Since 2008 : Assistant Professor (UMR_S 1064, Nantes, France).
Recruited as an assistant professor in 2006 (CR1 INSERM - CIRID, Bordeaux).
Postdoct fellowships: 2000-2006 (CIRID and Avenir team as a team leader in Bordeaux, France).
Cursus: University of Nantes, Faculty of Sciences and Technology (Master degree in Biochemistry and Immunology), School of medecine (PhD Immunology in 1999).
Member of the « Club Francophone des Cellules Dendritiques » (CFCD) and of the French Society for Microbiology (SFM).
Some years ago, I demonstrated that the cytomegalovirus (CMV) infection of monocyte-derived dendritic cells (MDDCs) was strongly promoted by the C-type lectin DC-SIGN. Once infected, DCs may behave as a Trojan horse and thus participate to the viral spreading and most likely to the latency setup since myeloid cells are one of the two major cellular reservoir for the CMV in humans. A recent study by my group reported that CMV was internalized by macropinocytosis thus leading to the protection of the CMV particles for several hours in an endosomal compartment. These hidden particles kept their infectious potential and had the ability to go out and infect proximal target cells.
Based on the literature and on own work, we hypothesized that in vivo tissue-residing DC might behave distinctly toward a CMV primary challenge compared to MDDCs. In order to better delineate the role of myeloid DCs and their cell-surface lectinic receptors in the CMV primary infection, we sought to develope an organotypic model of human mucosa containing MDDCs and MDLCs (monocyte-derived Langerhans cells) to study their contribution to a primary challenge with CMV.

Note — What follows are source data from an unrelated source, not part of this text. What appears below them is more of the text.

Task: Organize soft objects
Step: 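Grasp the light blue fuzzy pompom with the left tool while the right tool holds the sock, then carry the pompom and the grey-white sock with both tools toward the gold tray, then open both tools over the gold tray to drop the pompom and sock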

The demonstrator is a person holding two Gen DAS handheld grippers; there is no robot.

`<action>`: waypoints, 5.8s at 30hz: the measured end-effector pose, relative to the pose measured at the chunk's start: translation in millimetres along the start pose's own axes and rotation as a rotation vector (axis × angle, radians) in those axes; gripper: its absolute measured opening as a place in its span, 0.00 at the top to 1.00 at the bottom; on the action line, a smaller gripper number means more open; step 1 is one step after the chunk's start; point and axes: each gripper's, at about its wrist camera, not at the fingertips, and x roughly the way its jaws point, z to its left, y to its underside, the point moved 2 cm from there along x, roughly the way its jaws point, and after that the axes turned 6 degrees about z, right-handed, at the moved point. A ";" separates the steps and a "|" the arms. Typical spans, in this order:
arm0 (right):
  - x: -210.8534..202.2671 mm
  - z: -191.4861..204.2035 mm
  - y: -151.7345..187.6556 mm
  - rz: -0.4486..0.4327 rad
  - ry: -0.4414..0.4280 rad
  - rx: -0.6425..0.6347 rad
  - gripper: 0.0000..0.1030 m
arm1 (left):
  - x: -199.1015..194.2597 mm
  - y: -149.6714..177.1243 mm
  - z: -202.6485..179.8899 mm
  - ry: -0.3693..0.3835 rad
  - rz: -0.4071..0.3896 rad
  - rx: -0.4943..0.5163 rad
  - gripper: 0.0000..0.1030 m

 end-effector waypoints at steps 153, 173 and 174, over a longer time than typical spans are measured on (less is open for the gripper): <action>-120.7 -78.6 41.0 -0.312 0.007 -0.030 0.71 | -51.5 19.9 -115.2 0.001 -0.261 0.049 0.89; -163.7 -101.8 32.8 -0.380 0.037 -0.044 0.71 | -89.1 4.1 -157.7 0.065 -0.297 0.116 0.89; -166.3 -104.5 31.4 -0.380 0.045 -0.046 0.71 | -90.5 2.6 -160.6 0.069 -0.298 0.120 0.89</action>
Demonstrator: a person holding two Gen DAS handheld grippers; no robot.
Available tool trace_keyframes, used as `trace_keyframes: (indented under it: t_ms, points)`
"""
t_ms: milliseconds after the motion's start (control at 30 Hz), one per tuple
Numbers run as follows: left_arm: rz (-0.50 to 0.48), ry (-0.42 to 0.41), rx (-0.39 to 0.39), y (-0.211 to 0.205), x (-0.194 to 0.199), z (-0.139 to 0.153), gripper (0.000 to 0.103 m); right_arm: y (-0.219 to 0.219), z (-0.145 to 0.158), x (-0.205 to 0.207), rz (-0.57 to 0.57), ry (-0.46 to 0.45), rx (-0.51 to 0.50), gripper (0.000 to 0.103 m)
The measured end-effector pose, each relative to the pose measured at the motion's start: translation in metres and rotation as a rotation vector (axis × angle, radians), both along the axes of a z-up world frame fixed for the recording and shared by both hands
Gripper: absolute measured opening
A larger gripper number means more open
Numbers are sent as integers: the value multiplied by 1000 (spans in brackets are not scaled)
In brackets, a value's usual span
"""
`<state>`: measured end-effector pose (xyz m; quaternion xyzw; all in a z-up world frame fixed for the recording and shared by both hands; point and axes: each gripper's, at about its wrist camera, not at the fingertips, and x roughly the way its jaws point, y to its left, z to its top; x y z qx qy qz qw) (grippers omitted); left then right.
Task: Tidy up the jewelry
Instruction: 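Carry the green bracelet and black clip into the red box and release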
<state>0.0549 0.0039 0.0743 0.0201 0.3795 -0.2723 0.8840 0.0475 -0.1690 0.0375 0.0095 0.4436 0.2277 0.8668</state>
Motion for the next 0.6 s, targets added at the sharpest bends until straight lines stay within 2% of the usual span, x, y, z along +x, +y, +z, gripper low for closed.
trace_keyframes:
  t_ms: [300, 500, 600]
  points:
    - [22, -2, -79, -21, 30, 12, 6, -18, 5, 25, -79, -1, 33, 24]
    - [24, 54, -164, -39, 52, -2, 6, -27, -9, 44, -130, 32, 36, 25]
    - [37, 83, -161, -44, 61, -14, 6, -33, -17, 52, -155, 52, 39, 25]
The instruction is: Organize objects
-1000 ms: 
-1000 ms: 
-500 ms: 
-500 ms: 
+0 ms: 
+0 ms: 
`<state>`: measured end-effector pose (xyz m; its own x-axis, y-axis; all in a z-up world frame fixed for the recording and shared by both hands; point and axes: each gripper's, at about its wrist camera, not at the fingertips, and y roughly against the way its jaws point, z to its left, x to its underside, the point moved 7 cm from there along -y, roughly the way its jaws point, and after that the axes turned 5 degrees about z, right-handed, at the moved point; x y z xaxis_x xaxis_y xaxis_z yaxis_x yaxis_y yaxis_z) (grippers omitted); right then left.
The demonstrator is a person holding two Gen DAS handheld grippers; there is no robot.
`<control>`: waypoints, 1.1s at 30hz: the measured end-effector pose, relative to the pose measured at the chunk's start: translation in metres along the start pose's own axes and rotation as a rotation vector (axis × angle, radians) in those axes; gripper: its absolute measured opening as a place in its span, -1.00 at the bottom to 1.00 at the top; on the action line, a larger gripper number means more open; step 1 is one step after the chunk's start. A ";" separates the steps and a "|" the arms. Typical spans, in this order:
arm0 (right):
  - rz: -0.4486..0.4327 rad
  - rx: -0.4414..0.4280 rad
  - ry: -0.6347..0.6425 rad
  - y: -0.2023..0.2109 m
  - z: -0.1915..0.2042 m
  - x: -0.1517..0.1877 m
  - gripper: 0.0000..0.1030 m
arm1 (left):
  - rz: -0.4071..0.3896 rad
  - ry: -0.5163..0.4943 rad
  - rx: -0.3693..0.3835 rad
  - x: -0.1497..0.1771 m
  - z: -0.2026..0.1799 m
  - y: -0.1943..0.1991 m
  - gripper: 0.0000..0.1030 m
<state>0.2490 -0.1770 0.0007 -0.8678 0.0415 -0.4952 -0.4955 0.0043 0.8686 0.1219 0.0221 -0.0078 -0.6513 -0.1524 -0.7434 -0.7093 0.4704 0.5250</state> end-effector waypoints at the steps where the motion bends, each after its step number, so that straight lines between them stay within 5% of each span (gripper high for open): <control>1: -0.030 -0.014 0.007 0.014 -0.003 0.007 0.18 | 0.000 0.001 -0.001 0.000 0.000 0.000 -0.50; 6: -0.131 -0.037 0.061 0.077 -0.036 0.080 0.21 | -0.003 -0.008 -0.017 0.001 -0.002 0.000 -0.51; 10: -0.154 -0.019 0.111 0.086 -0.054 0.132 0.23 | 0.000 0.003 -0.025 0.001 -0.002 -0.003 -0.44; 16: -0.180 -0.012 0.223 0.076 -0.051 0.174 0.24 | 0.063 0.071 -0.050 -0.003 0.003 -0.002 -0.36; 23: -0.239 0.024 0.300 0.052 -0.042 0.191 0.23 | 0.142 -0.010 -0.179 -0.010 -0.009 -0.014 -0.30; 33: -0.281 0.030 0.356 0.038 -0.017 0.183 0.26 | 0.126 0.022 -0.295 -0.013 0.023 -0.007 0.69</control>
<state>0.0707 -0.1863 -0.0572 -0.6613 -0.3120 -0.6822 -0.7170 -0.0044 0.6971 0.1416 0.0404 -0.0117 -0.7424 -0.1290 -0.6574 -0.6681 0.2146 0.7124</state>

In this setting, we also developed new lentiviral vectors to improve gene transfer into MDDCs/MDLCs in collaboration with another French group headed by F-L Cosset and E Verhoeyen (INSERM, EVIR, UMR758/ENS Lyon, France). As a corollary, my group has an interest in developing new pseudotype for lentiviral vectors (LVs) with the aim to improve the human DC transduction specificity/efficiency.
Recently, my group started to develop new strategies to inactivate CMV and other pathogenic herpesvirus family members in a transplantation setting.